Article 30 1. g) of the GDPR requires that "a general description of the technical and organizational security measures referred to in Article 32(1) be included in the register as far as possible".

Each controller or processor has an obligation under Articles 5 1. f) and 32 of the GDPR to ensure the security of data by measures appropriate to the level of risk.

What is a security measure? It's any measures necessary to ensure the security and confidentiality of personal data. It can be, for example, physical security measures such as the security of access to the premises or computer security measures such as the installation of an antivirus, a binding password for access to data, etc.

For each processing of personal data, it's necessary to take appropriate measures to guarantee a level of security adapted to the risk for the rights and freedoms of the persons concerned (invasion of privacy, discrimination etc.). The risk should not be assessed in relation to the company but in relation to the person concerned by the processing.

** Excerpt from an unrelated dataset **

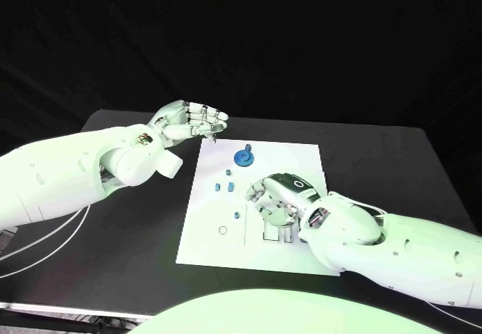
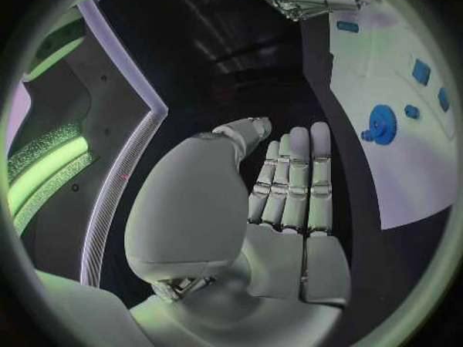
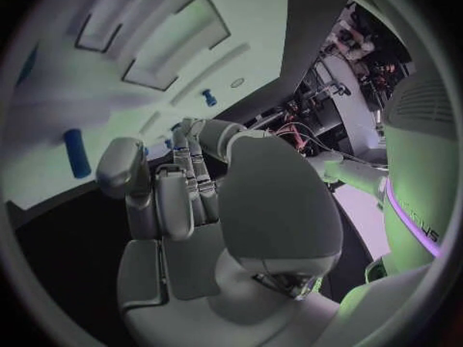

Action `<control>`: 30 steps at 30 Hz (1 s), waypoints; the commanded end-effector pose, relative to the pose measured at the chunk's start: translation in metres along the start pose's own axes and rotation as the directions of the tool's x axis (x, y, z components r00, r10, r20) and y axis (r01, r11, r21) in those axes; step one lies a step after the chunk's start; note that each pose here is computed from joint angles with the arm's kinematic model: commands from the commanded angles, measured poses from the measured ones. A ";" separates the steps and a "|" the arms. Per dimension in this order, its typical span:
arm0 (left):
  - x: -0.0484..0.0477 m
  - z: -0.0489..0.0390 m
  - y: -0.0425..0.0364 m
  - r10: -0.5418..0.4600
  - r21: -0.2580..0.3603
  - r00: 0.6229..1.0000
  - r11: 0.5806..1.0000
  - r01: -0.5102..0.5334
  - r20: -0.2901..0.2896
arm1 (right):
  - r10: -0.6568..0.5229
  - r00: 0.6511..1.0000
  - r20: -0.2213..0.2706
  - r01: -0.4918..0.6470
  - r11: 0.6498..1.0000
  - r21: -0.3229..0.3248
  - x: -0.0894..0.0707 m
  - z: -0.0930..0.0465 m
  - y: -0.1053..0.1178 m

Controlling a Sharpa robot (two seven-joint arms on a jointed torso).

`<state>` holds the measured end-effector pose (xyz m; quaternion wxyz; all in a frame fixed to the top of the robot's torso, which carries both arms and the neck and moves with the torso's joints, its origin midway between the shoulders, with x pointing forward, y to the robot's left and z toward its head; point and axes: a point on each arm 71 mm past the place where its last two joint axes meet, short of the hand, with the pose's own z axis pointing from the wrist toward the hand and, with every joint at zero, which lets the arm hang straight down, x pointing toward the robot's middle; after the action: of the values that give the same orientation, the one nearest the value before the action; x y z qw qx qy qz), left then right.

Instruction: Assemble the parts on the task board

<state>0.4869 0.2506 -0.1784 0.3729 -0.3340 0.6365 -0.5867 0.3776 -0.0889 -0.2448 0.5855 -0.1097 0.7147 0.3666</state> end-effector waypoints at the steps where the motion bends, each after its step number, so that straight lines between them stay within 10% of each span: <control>1: 0.0017 -0.0003 -0.0007 -0.009 0.005 1.000 1.000 0.009 -0.021 | 0.023 1.000 0.005 -0.023 1.000 0.018 -0.016 -0.005 -0.009; 12: 0.0006 -0.0014 0.0000 -0.009 0.005 1.000 1.000 0.009 -0.019 | -0.025 0.998 -0.065 0.031 0.994 0.103 -0.056 -0.019 -0.054; 30: 0.0008 -0.0014 0.0005 -0.010 0.004 1.000 1.000 0.010 -0.023 | -0.072 0.988 -0.135 0.089 0.988 0.128 -0.048 -0.009 -0.067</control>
<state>0.4860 0.2527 -0.1795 0.3707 -0.3340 0.6381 -0.5864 0.4249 -0.1571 -0.2239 0.5683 -0.1100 0.7624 0.2891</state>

Guaranteeing security means guaranteeing the confidentiality, integrity and availability of data. Security measures must therefore prevent illegitimate access to data, unwanted modification of data and the disappearance of data.

To ensure that the measures are adapted to the risk, these risks must be assessed. For this purpose, the potential impacts on data security, the sources of the risks, the feasible threats and whether the existing measures are sufficient must be identified. If not, they must be increased.